→ **What you should do**: Please retype the data below in full.

→ **Supplied information**:
---+---

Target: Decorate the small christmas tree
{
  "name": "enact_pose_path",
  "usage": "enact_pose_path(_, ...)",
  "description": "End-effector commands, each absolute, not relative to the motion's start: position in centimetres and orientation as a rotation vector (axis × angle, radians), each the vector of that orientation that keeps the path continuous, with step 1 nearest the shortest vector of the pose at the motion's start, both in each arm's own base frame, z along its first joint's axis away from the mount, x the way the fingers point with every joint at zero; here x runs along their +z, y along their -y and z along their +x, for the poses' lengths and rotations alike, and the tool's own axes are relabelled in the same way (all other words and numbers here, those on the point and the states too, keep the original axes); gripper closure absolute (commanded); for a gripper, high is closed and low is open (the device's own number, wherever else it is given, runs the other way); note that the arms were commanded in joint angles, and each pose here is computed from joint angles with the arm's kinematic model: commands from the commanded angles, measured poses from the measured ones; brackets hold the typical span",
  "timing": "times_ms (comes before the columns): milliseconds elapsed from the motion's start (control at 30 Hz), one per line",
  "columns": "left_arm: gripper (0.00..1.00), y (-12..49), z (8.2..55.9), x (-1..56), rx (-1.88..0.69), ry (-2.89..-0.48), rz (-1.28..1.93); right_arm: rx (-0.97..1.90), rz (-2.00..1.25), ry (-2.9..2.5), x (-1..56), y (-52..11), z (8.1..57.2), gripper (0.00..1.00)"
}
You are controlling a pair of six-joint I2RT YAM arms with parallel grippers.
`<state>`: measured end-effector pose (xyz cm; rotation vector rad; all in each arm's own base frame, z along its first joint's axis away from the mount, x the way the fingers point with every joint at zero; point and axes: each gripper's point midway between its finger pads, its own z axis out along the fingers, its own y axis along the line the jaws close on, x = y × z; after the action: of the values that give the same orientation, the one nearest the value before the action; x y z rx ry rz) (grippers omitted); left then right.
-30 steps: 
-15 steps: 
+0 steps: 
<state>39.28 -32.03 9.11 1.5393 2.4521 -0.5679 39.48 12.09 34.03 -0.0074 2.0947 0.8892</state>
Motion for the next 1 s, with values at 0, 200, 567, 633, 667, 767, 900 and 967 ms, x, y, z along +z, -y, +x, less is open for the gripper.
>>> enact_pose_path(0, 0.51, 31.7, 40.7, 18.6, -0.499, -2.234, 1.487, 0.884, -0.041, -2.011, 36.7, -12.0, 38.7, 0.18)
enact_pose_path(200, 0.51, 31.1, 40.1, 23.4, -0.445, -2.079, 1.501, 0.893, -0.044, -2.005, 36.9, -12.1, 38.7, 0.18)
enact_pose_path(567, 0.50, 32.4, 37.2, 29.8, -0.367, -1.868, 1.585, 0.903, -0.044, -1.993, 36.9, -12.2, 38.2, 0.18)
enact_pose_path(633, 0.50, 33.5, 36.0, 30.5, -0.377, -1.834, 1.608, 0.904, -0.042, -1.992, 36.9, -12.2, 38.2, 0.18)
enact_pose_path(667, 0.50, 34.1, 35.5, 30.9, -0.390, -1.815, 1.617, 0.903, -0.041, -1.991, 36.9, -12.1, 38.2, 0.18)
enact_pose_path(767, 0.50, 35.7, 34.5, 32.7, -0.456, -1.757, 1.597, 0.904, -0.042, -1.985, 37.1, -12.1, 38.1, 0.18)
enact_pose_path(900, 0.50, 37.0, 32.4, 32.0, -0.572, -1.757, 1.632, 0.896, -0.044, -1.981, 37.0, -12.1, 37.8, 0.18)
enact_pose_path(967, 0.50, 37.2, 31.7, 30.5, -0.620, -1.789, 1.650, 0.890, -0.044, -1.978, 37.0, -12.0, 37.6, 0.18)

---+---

→ **Response**:
Target: Decorate the small christmas tree
{
  "name": "enact_pose_path",
  "usage": "enact_pose_path(_, ...)",
  "description": "End-effector commands, each absolute, not relative to the motion's start: position in centimetres and orientation as a rotation vector (axis × angle, radians), each the vector of that orientation that keeps the path continuous, with step 1 nearest the shortest vector of the pose at the motion's start, both in each arm's own base frame, z along its first joint's axis away from the mount, x the way the fingers point with every joint at zero; here x runs along their +z, y along their -y and z along their +x, for the poses' lengths and rotations alike, and the tool's own axes are relabelled in the same way (all other words and numbers here, those on the point and the states too, keep the original axes); gripper closure absolute (commanded); for a gripper, high is closed and low is open (the device's own number, wherever else it is given, runs the other way); note that the arms were commanded in joint angles, and each pose here is computed from joint angles with the arm's kinematic model: commands from the commanded angles, measured poses from the measured ones; brackets hold the typical span",
  "timing": "times_ms (comes before the columns): milliseconds elapsed from the motion's start (control at 30 Hz), one per line",
  "columns": "left_arm: gripper (0.00..1.00), y (-12..49), z (8.2..55.9), x (-1..56), rx (-1.88..0.69), ry (-2.89..-0.48), rz (-1.28..1.93); right_arm: rx (-0.97..1.90), rz (-2.00..1.25), ry (-2.9..2.5), x (-1..56), y (-52..11), z (8.1..57.2), gripper (0.00..1.00)"
}
You are controlling a pair of six-joint I2RT YAM arms with parallel grippers.
`<state>`: measured end-effector pose (xyz cm; rotation vector rad; all in each arm's own base frame, z along its first joint's axis away from the mount, x the way the fingers point with every joint at zero; point and axes: each gripper's point midway between its finger pads, its own z axis out along the fingers, its own y axis along the line the jaws close on, x = y × z; after the action: of the values that give the same orientation, the one nearest the value before the action; x y z rx ry rz) (grippers omitted); left then right.
-30 steps: 
-15 steps: 
+0 steps: 
<state>39.28 -32.03 9.11 1.5393 2.4521 -0.5679 39.48 12.09 34.03 -0.0074 2.0947 0.8892</state>
Motion for the next 1 s, with values at 0, 200, 567, 633, 667, 767, 900 and 967 ms, x, y, z along +z, -y, +x, less is open for the gripper.
>>> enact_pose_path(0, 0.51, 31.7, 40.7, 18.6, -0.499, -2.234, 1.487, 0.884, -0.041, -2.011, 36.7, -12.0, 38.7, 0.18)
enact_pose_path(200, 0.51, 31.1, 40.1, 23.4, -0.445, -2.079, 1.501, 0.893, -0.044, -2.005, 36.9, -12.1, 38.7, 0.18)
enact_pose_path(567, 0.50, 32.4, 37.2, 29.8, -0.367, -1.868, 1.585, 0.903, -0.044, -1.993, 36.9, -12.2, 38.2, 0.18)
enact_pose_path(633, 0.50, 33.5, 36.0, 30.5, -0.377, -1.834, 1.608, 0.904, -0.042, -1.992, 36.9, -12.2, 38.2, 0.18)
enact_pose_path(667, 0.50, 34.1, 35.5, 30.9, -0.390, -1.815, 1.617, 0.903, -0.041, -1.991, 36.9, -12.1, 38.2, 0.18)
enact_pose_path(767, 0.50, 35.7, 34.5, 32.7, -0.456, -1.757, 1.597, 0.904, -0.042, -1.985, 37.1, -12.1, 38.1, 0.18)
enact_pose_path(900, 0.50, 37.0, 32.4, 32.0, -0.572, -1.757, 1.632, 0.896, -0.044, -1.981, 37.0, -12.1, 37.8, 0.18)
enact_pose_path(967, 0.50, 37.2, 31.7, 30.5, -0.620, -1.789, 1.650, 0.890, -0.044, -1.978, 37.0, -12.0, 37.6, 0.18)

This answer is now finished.